**Assignment:** Copy each line below word for word and drop every image.

☆ ☆ ☆ ☆ ☆

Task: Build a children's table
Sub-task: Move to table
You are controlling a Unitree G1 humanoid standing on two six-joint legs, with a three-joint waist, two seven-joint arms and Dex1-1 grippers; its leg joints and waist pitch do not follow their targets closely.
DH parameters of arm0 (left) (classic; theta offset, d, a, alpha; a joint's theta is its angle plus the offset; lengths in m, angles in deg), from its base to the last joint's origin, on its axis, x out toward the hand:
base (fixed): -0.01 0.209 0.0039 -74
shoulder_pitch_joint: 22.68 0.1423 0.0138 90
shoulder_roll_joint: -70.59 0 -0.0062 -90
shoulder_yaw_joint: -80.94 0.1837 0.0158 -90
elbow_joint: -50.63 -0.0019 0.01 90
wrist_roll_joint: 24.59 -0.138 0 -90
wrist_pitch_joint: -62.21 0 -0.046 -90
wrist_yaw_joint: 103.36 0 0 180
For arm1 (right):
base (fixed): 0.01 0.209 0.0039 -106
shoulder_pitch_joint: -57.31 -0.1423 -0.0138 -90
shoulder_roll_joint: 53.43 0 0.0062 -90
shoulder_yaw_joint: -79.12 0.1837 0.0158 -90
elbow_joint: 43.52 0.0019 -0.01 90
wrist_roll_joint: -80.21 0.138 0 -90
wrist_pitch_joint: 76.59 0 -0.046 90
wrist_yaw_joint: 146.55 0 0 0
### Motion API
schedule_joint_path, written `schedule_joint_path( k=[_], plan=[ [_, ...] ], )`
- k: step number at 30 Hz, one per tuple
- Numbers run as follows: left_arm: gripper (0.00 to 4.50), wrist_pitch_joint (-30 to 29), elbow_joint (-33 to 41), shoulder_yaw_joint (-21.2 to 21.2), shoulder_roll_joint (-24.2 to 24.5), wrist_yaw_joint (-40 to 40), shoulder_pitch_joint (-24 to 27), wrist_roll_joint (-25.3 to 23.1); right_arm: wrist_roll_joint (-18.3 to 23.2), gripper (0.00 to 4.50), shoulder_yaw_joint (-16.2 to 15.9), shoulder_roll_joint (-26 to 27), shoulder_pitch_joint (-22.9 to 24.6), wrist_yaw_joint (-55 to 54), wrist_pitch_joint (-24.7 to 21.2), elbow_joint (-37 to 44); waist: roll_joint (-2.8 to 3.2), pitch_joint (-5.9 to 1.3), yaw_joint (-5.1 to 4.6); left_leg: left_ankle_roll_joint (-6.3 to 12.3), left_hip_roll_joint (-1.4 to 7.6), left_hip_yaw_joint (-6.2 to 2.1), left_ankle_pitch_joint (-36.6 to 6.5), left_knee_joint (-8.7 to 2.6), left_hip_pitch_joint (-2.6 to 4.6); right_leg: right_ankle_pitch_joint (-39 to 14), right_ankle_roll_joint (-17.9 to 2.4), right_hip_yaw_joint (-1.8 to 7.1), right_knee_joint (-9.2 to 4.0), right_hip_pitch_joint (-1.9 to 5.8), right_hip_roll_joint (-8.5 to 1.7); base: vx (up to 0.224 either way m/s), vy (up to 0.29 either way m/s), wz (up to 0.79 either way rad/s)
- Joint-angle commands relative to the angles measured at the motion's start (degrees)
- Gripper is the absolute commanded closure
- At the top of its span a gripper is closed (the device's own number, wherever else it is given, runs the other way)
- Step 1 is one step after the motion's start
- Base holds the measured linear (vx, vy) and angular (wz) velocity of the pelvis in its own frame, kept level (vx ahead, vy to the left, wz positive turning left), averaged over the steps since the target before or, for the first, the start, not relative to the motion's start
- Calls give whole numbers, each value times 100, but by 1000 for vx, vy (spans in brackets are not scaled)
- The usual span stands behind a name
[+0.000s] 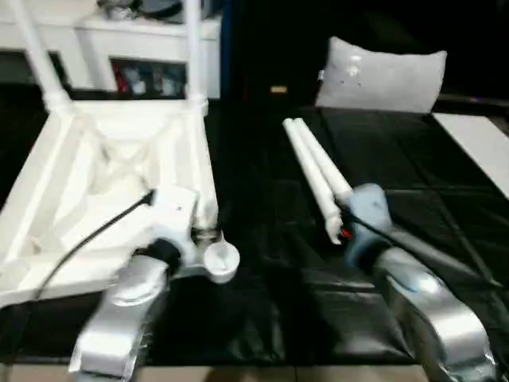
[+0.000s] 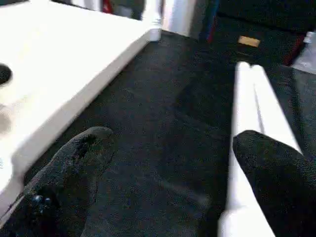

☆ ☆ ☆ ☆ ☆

**Final answer:**
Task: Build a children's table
Sub-task: Move to table
You are controlling a Unitree G1 humanoid standing on two six-joint legs, with a three-joint waist, two seven-joint arms and Dex1-1 grippers; its leg joints and waist pitch do not follow their targets closely.
DH parameters of arm0 (left) (classic; theta offset, d, a, alpha; a joint's theta is its angle plus the offset; lengths in m, angles in deg), from its base to the last joint's origin, on its axis, x out toward the hand:
base (fixed): -0.01 0.209 0.0039 -74
shoulder_pitch_joint: 22.68 0.1423 0.0138 90
shoulder_roll_joint: -70.59 0 -0.0062 -90
shoulder_yaw_joint: -80.94 0.1837 0.0158 -90
elbow_joint: -50.63 -0.0019 0.01 90
wrist_roll_joint: 24.59 -0.138 0 -90
wrist_pitch_joint: -62.21 0 -0.046 -90
wrist_yaw_joint: 103.36 0 0 180
For arm1 (right):
base (fixed): 0.01 0.209 0.0039 -106
shoulder_pitch_joint: -57.31 -0.1423 -0.0138 -90
shoulder_roll_joint: 53.43 0 0.0062 -90
shoulder_yaw_joint: -79.12 0.1837 0.0158 -90
elbow_joint: 43.52 0.0019 -0.01 90
wrist_roll_joint: -80.21 0.138 0 -90
wrist_pitch_joint: 76.59 0 -0.046 90
wrist_yaw_joint: 146.55 0 0 0
### Motion API
schedule_joint_path, written `schedule_joint_path( k=[_], plan=[ [_, ...] ], )`
- k: step number at 30 Hz, one per tuple
- Numbers run as follows: left_arm: gripper (0.00 to 4.50), wrist_pitch_joint (-30 to 29), elbow_joint (-33 to 41), shoulder_yaw_joint (-21.2 to 21.2), shoulder_roll_joint (-24.2 to 24.5), wrist_yaw_joint (-40 to 40), shoulder_pitch_joint (-24 to 27), wrist_roll_joint (-25.3 to 23.1); right_arm: wrist_roll_joint (-18.3 to 23.2), gripper (0.00 to 4.50), shoulder_yaw_joint (-16.2 to 15.9), shoulder_roll_joint (-26 to 27), shoulder_pitch_joint (-22.9 to 24.6), wrist_yaw_joint (-55 to 54), wrist_pitch_joint (-24.7 to 21.2), elbow_joint (-37 to 44); waist: roll_joint (-2.8 to 3.2), pitch_joint (-5.9 to 1.3), yaw_joint (-5.1 to 4.6); left_leg: left_ankle_roll_joint (-6.3 to 12.3), left_hip_roll_joint (-1.4 to 7.6), left_hip_yaw_joint (-6.2 to 2.1), left_ankle_pitch_joint (-36.6 to 6.5), left_knee_joint (-8.7 to 2.6), left_hip_pitch_joint (-2.6 to 4.6); right_leg: right_ankle_pitch_joint (-39 to 14), right_ankle_roll_joint (-17.9 to 2.4), right_hip_yaw_joint (-1.8 to 7.1), right_knee_joint (-9.2 to 4.0), right_hip_pitch_joint (-1.9 to 5.8), right_hip_roll_joint (-8.5 to 1.7); base: vx (up to 0.224 either way m/s), vy (up to 0.29 either way m/s), wz (up to 0.79 either way rad/s)
- Joint-angle commands relative to the angles measured at the motion's start (degrees)
- Gripper is the absolute commanded closure
- At the top of its span a gripper is closed (the device's own number, wherever else it is given, runs the other way)
- Step 1 is one step after the motion's start
- Base holds the measured linear (vx, vy) and angular (wz) velocity of the pelvis in its own frame, kept level (vx ahead, vy to the left, wz positive turning left), averaged over the steps since the target before or, for the first, the start, not relative to the motion's start
- Calls give whole numbers, each value times 100, but by 1000 for vx, vy (spans in brackets are not scaled)
- The usual span stands behind a name
[+0.000s] 
[+0.000s] 

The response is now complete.